(What the exercise asks): Read through the entries below and return each line with the word "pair".

BEGIN Data for this exercise

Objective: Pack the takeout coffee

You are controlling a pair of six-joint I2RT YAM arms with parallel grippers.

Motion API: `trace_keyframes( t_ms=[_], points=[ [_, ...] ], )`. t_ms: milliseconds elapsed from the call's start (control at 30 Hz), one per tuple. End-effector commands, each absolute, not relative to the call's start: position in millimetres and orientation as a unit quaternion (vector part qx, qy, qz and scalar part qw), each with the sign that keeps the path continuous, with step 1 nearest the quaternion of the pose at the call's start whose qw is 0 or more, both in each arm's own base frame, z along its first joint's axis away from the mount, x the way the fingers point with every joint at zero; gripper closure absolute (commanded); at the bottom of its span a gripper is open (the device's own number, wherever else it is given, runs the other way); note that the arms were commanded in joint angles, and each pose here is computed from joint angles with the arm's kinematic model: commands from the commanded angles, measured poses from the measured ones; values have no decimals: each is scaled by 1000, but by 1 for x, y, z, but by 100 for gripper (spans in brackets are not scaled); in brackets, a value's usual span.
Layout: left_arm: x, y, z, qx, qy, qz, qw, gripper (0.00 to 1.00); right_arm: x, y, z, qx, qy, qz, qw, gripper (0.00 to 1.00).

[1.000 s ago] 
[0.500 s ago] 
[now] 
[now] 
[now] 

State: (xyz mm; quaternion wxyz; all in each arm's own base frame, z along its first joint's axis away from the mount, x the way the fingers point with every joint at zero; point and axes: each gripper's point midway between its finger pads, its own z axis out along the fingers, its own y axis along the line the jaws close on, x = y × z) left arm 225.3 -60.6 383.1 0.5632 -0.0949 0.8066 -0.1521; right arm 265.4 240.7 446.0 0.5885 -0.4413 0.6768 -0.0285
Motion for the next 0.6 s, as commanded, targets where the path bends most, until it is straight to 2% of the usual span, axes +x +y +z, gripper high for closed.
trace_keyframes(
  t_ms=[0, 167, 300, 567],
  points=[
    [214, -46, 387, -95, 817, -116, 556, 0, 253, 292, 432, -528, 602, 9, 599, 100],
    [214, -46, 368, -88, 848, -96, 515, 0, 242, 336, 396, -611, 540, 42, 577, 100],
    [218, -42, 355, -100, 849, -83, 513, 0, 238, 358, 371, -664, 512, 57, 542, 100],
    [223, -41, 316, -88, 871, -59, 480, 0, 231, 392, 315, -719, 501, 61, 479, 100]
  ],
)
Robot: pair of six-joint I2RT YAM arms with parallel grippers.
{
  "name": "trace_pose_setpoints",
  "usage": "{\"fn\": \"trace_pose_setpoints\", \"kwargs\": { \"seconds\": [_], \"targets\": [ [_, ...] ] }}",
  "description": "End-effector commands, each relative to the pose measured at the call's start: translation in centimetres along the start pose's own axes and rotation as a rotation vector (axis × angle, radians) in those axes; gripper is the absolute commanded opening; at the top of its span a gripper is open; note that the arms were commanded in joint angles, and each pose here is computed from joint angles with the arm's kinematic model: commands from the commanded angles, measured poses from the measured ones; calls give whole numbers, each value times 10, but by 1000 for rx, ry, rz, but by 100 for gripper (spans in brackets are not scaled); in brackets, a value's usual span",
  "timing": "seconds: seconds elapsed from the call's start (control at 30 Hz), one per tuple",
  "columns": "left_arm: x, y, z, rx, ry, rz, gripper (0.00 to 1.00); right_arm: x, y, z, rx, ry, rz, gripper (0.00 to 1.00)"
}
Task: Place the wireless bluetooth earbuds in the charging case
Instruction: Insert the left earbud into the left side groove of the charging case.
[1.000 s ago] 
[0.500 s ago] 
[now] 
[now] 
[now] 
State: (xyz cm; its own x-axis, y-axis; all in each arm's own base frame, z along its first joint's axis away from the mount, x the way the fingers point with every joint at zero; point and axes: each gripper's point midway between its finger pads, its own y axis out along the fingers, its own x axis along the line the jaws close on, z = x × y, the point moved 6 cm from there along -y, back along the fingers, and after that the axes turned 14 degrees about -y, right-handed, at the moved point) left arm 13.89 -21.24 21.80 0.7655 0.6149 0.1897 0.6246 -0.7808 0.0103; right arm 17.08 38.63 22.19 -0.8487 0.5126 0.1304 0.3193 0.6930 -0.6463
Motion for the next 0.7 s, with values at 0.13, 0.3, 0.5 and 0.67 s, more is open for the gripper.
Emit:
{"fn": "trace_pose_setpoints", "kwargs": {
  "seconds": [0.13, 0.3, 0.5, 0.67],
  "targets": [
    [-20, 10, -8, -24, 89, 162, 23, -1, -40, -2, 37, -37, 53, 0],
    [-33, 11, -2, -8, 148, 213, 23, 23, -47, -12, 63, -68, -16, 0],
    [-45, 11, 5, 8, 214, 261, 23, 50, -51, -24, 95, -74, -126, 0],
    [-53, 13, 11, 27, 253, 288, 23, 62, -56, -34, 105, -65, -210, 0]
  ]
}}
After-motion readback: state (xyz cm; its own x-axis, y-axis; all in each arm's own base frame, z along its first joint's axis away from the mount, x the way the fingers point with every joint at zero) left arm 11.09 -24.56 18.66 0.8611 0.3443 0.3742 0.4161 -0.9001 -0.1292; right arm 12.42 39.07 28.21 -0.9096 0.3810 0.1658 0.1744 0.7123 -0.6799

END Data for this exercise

(Problem solution):
You are controlling a pair of six-joint I2RT YAM arms with parallel grippers.
Robot: pair of six-joint I2RT YAM arms with parallel grippers.

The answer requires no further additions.